|
Just about everyone thinks that their boss is an idiot. Unless you’re self-employed or work for a very small “Main Street” type business (and sometimes even then), there’s somebody higher on the totem pole who’s so dumb that you sometimes wonder how they ever mastered the wily and mysterious shoelace. To make matters worse, if you work for a large company the idiot you answer to answers to an even bigger idiot, who answers to an even bigger idiot, and so on and so on. This promotion of the stupid makes absolutely no sense, but is nonetheless so common that it seems universal. There’s a scientific reason for that.
One of Bertrand Russell’s many famous quotes states that “One of the painful things about our time is that those who feel certainty are stupid, and those with any imagination and understanding are filled with doubt and indecision." In 1999, psychologists David Dunning and Justin Kruger conducted four studies that backed up Russell’s assertion. Subjects were tested on logic, grammar, and humor (don’t ask me how one can be objectively tested on humor) and asked to estimate their performance. Across the board, those who scored lowest on the tests grossly overestimated their performance, while those who scored highest tended to underestimate their ability. This cognitive bias has become known as the Dunning-Kruger effect, which states that unskilled people do not have the metacognitive ability to recognize their own shortcomings. Or, in, other words, stupid people are too stupid to realize they’re stupid, which makes them more confident in their abilities than those with actual ability who are smart enough to recognize their limitations.

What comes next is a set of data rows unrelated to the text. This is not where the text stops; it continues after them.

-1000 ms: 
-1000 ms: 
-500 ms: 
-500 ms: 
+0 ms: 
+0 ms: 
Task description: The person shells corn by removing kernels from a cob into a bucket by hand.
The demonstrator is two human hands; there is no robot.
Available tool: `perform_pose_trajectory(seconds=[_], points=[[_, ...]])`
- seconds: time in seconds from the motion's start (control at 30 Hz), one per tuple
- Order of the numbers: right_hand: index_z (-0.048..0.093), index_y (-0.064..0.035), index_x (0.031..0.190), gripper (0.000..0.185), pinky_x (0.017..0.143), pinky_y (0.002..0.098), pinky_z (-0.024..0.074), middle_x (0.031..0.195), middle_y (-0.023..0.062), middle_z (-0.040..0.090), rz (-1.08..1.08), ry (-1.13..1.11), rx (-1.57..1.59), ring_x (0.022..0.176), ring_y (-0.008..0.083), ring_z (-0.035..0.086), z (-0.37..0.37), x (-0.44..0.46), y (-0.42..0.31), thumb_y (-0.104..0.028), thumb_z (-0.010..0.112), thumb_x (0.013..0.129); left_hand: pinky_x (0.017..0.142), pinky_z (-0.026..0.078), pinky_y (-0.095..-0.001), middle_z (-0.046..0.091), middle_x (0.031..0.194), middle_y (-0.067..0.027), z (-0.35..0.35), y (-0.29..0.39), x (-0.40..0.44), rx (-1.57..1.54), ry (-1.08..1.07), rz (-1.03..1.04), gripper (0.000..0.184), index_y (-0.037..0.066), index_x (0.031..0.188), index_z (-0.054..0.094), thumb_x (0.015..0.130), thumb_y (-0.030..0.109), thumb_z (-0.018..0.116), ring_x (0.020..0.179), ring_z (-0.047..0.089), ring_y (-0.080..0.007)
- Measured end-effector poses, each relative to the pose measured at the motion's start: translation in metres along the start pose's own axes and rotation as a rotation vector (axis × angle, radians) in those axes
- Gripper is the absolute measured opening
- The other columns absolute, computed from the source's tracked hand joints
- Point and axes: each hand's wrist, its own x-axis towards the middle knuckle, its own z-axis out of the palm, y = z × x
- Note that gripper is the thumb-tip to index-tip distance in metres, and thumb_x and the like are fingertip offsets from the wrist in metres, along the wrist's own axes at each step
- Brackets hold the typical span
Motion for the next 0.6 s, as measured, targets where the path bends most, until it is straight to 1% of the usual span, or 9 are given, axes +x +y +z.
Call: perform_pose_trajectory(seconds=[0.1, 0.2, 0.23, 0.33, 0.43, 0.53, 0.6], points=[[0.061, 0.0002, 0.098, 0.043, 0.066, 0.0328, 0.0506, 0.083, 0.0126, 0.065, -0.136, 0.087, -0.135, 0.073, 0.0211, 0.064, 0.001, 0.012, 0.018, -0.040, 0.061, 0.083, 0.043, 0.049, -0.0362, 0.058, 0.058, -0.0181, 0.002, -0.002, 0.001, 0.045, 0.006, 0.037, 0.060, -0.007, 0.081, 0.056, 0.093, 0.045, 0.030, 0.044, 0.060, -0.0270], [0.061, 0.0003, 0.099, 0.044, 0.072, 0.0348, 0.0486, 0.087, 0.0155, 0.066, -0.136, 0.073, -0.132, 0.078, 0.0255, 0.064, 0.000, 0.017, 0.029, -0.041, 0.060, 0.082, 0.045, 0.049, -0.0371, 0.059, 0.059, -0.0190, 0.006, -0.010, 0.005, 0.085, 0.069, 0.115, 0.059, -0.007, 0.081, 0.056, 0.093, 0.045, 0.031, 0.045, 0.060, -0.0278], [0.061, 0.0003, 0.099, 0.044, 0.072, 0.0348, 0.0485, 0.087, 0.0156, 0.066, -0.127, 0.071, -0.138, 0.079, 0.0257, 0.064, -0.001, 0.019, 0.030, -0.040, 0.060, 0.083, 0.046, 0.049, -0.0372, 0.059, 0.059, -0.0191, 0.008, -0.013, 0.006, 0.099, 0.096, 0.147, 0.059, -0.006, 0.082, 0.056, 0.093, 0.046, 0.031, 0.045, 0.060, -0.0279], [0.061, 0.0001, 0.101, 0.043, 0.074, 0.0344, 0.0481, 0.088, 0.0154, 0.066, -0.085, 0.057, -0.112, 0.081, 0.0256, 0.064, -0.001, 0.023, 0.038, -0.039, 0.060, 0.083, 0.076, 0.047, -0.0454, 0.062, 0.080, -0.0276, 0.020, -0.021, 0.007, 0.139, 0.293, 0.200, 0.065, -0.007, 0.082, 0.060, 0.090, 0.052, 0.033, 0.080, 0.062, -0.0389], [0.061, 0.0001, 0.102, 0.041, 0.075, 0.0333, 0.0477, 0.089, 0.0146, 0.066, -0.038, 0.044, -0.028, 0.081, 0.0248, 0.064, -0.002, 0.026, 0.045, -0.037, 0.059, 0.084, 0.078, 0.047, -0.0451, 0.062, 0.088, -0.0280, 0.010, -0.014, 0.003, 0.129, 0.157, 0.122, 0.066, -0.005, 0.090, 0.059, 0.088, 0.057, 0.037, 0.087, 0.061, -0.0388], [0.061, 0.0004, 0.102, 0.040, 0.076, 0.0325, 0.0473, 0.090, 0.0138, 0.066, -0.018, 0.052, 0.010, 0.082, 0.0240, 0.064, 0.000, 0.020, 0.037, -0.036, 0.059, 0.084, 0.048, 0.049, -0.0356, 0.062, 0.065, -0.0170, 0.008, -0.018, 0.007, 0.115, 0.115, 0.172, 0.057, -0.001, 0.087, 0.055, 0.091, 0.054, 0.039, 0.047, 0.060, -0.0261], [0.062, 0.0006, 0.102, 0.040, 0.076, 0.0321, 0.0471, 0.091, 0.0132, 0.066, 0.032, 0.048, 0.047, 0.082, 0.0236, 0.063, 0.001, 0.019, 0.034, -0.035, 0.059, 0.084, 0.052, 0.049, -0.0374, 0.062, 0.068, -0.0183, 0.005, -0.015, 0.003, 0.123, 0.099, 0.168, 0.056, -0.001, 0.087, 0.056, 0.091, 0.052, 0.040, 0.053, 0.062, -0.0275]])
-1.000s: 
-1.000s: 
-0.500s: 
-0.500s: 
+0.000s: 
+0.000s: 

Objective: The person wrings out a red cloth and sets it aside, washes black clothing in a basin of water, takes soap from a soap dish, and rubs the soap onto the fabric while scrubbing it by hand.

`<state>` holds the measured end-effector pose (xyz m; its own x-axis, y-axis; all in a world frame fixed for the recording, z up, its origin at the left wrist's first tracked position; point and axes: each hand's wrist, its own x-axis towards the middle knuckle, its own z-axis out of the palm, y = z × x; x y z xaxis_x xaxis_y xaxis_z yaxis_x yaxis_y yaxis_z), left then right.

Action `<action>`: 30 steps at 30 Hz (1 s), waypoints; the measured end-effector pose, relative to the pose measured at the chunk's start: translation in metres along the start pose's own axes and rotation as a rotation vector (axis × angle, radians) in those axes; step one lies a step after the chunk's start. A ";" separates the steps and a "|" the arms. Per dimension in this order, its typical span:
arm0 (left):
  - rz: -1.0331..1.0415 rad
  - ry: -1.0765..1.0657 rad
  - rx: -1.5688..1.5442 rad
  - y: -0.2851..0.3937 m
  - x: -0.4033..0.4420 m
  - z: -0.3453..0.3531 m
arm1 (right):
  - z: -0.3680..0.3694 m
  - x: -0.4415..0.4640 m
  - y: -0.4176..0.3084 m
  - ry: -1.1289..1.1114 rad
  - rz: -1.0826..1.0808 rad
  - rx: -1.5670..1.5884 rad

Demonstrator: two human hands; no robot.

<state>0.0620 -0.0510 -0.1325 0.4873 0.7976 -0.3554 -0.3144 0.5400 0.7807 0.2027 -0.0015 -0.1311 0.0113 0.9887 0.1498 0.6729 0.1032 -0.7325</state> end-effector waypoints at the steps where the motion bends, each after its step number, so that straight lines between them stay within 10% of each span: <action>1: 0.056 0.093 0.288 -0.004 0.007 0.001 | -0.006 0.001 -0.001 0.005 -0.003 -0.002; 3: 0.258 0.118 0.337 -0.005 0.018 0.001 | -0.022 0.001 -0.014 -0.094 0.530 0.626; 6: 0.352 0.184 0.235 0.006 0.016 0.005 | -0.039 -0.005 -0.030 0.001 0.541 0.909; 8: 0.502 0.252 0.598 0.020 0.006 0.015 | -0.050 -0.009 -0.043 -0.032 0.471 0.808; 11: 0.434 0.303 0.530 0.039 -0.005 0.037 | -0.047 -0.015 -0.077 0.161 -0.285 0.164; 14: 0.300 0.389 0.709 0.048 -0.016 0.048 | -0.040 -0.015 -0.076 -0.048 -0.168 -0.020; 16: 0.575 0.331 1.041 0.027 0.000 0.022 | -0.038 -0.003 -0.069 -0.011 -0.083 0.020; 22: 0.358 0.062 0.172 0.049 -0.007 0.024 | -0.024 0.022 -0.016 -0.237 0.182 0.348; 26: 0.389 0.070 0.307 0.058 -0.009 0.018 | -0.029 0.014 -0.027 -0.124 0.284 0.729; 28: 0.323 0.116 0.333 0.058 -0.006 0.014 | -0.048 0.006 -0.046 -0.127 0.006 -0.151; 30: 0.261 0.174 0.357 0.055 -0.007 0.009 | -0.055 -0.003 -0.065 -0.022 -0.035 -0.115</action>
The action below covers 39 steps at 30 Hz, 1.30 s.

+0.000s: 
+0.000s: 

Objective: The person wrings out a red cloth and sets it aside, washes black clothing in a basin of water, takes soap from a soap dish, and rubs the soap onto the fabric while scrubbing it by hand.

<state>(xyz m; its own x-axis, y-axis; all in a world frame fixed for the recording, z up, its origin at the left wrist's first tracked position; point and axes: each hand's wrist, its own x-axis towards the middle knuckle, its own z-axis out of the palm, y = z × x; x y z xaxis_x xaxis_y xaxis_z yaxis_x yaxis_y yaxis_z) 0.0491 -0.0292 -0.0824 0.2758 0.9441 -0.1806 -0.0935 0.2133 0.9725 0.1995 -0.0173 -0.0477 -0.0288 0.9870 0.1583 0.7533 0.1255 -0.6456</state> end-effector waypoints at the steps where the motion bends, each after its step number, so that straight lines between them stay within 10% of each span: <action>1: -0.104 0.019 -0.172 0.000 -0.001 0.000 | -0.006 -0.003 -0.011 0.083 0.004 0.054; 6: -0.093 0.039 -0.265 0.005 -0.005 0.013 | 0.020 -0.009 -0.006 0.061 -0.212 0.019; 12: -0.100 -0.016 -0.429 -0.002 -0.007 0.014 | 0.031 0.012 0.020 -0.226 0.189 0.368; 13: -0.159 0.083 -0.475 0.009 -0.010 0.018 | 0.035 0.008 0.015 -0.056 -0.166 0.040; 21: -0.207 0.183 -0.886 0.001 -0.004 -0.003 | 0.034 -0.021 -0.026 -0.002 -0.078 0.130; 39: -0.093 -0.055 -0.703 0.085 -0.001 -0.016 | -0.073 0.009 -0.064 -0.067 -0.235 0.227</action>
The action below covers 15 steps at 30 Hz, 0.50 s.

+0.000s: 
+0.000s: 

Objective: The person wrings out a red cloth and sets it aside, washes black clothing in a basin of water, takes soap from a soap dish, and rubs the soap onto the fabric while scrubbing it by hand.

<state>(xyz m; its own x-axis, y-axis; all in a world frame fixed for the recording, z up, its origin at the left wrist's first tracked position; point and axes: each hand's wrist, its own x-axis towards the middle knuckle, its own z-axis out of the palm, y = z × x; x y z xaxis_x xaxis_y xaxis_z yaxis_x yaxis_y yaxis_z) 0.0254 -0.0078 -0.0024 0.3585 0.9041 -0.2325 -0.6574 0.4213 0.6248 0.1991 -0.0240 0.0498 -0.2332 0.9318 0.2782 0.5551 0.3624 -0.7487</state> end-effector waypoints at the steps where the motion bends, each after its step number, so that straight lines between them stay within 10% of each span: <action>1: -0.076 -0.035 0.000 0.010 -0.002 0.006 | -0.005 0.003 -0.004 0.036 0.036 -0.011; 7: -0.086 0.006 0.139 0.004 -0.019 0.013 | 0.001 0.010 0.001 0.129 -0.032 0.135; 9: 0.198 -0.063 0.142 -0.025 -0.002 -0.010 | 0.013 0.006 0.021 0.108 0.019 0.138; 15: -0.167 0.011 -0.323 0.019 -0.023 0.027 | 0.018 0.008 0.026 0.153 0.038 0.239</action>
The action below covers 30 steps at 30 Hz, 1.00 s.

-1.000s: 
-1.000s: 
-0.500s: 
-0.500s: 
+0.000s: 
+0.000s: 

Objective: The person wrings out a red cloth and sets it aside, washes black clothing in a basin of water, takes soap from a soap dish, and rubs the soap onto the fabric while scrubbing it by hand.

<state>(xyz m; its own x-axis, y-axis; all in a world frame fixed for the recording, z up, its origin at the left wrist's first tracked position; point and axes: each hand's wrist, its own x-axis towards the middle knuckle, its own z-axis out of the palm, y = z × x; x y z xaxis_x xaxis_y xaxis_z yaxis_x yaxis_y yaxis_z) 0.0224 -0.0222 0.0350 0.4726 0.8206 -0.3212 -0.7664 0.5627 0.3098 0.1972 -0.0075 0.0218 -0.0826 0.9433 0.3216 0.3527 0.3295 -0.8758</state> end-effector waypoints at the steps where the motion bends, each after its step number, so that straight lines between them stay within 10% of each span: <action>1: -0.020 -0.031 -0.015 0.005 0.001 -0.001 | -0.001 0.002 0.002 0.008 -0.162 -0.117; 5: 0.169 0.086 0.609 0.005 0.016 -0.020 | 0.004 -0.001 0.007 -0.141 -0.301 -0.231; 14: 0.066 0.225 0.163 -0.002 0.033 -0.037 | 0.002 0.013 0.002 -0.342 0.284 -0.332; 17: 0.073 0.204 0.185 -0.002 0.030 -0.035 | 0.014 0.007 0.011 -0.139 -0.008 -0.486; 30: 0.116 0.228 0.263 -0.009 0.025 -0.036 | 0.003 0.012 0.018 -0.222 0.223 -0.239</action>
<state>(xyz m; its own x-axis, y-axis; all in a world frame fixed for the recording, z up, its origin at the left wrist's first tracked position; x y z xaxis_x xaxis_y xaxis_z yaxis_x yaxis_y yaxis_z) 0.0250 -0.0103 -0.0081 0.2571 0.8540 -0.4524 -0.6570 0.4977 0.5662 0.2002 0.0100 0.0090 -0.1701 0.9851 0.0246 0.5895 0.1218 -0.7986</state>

So how do all these over-confident morons end up in positions of power? To answer that, just visit any web site that offers tips on interviewing for a job. While these lists and articles don’t always include “be confident” as a bullet point, the whole purpose of a job interview is to communicate your suitability and qualifications for the position, and that’s where the confident idiots win out. Smart people, even those who are confident in their abilities, know that they have limitations, and that generally a new job or promotion will have a learning curve. As a result, they’re going to be more realistic about their abilities, making them less likely to tell outrageous lies about their competency. Morons, on the other hand, can confidently assert that they can do anything the new position requires, because they’re just too dumb to realize that when they say that, they’re lying. So the confident idiots get the job. While my Google-fu wasn’t powerful enough to locate a study linking confidence to promotions (I did get a lot of sites offering to tell me how to be more confident, but based on Dunning-Kruger I already know the solution to that: a pipe wrench to the head), I’m willing to bet one exists.
You’d think that eventually the stupid would catch up to people and they’d be fired, but remember that the over-confident moron you work for is in all likelihood reporting to someone who’s even more over-confident, which probably means that the boss’s boss is an even bigger idiot. While there may be smart people in the top levels of the company, those people live in a world of spreadsheets and pie charts and reports that are far removed from the actual day-to-day operations of the business. These reports and graphs, of course, are prepared by the (minions of) over-confident idiots in middle management, each of whom hides, rationalizes, or deflects any hint of failure to avoid cognitive dissonance between their perception of their own ability and the reality of their own incompetence. Or, to put it more simply, shit rolls downhill.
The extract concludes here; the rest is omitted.